Yen Depreciation Hits 1973 Low — ‘Weaker Than Turkish Lira’ 5 Causes and Outlook
Yen Depreciation Hits 1973 Low — ‘Weaker Than Turkish Lira’ 5 Causes and Outlook
Yen Depreciation hit a fresh all-time low in April 2026. On a real effective exchange rate (REER) basis, it is the weakest since the float regime began in 1973, and analysts have even suggested the yen is now “weaker than the Turkish lira“. As of May 27, USD/JPY trades around 160, roughly +52% depreciation vs the 105 level in 2020.
This article synthesizes Daum (5/27), BIS, Itochu Research Institute, MOF Japan, BOJ, and BOK data to cover the 5 causes of Yen Depreciation (trade deficit, US-Japan rate gap, expansionary fiscal, energy imports, BOJ policy limits), REER currency comparison, trade balance trajectory, Takaichi-administration fiscal impact, 5 channels of Korean economy impact, outlook with 3 scenarios, and 5 investment strategies. BIS REER statistics at BIS EER; BOJ at BOJ.

| Item | Value | Notes |
|---|---|---|
| REER | Lowest since 1973 | Since float regime began |
| 2026.05 USD/JPY | ~160 (est.) | vs 105 in 2020, +52% |
| Key Comparison | Weaker than Turkish lira (analyst view) | Takeda, Itochu Research |
| 2022 Trade Bal. | -20T JPY (record deficit) | Energy price shock |
| 2026E Trade Bal. | About -5T JPY concern | Middle East + oil |
| Political Variable | Takaichi Sanae expansionary fiscal | Yen credibility concern |
| Recovery Path | AI·wage·real-rate cycle | Years required / no near-term rebound |
01USD/JPY Trajectory — Long-Term Depreciation 2020~2026
USD/JPY moved from ~105 in 2020 to ~160 in May 2026 — a +52% long-term depreciation over 6 years. 138 in 2022, 145 in 2023, 152 in 2024, and 158~160 settled in 2025~2026. 150 was once a psychological resistance line, but that level has now become routine.
A rising USD/JPY means weaker yen, which triggers higher import prices + household burden + exporter profit boost simultaneously.

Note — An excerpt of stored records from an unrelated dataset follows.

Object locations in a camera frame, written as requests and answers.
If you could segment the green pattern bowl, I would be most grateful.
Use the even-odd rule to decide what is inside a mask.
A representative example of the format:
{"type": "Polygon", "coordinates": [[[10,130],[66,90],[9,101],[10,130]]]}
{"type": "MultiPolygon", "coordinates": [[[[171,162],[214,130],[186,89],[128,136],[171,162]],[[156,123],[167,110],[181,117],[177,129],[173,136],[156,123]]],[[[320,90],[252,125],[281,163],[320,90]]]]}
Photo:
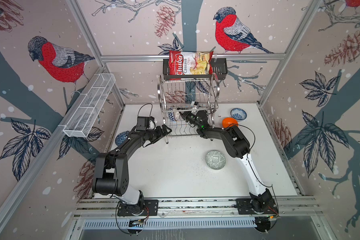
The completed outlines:
{"type": "Polygon", "coordinates": [[[206,164],[213,170],[221,170],[226,165],[225,156],[216,150],[209,151],[205,156],[206,164]]]}

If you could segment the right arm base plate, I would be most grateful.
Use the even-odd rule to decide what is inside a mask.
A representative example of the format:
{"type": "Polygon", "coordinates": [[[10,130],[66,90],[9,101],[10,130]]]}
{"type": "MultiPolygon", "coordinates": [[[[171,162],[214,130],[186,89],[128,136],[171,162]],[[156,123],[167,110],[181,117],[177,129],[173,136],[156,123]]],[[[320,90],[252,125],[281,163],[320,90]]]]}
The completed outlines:
{"type": "Polygon", "coordinates": [[[277,215],[279,209],[274,199],[262,203],[251,198],[236,199],[234,207],[238,210],[239,215],[277,215]]]}

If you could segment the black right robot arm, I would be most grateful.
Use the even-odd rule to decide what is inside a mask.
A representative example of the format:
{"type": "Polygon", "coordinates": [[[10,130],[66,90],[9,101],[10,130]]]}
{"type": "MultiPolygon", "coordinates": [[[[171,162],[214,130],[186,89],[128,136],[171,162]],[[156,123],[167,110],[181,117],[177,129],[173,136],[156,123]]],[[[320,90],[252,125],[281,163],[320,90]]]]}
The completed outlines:
{"type": "Polygon", "coordinates": [[[269,209],[274,204],[273,196],[269,187],[261,181],[251,156],[250,142],[237,125],[215,128],[209,124],[206,111],[198,111],[194,114],[181,108],[177,110],[184,121],[197,128],[197,133],[201,138],[221,140],[227,153],[238,160],[249,186],[252,209],[258,213],[269,209]]]}

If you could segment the dark red pattern bowl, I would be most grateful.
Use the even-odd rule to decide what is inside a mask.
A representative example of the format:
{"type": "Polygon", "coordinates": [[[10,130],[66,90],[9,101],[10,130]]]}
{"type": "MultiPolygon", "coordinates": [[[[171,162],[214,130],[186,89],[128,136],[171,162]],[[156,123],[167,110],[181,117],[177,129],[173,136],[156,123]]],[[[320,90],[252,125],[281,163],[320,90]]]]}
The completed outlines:
{"type": "Polygon", "coordinates": [[[175,117],[175,121],[178,122],[181,120],[181,115],[179,112],[175,111],[174,112],[174,117],[175,117]]]}

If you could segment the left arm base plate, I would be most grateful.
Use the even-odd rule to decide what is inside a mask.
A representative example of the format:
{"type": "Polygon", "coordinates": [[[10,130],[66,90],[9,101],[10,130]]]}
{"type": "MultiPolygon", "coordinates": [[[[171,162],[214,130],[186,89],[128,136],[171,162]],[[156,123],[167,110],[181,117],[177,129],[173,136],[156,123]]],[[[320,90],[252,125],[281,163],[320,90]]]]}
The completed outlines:
{"type": "Polygon", "coordinates": [[[139,201],[136,205],[128,205],[120,202],[117,216],[118,217],[146,217],[156,216],[158,214],[158,200],[139,201]]]}

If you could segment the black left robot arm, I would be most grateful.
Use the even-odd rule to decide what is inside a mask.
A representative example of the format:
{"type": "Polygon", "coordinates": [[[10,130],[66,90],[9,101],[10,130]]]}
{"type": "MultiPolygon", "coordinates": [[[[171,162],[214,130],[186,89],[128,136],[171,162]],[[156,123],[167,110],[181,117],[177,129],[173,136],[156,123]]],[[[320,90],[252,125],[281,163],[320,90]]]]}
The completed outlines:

Structurally, Japan’s trade balance hit a record deficit of -20T JPY in 2022 and has not turned to surplus, creating a vicious cycle where currency weakness becomes locked in as fundamental deterioration.

| Year | USD/JPY | vs 2020 | Key Event |
|---|---|---|---|
| 2020 | 105 | Baseline | COVID + safe-haven demand |
| 2021 | 115 | +10% | Fed starts hiking |
| 2022 | 138 | +31% | Record -20T JPY trade deficit |
| 2023 | 145 | +38% | US rates hit 5% |
| 2024 | 152 | +45% | BOJ ends negative rates |
| 2025 | 158 | +50% | Weakness entrenched |
| 2026.05 | 160 | +52% | 1973 low re-broken |
iINFO — Why 150 Is No Longer a Resistance
In 2020~2022, 150 was a psychological resistance, but since 2024 the 150s have become normal, no longer functioning as meaningful resistance. The market now treats 160 as the new baseline, with a potential breach of 170 being the next watch point.
025 Causes of Yen Weakness — Structural + Policy
Yen weakness results from 5 compounding structural and policy factors, not a single driver. Persistent trade deficit, US-Japan rate gap, expansionary fiscal, energy import dependence, BOJ policy limits — these layer to cement the downtrend.
The US-Japan rate gap is the key short-term FX driver. With US policy rates around 5% vs Japan’s ~0.5%, carry trade flows (borrow low-yield yen to fund high-yield dollars) chronically pressure the yen lower. Since the Takaichi Sanae administration tilted toward expansionary fiscal, BOJ’s room to hike has further narrowed — a recently added factor.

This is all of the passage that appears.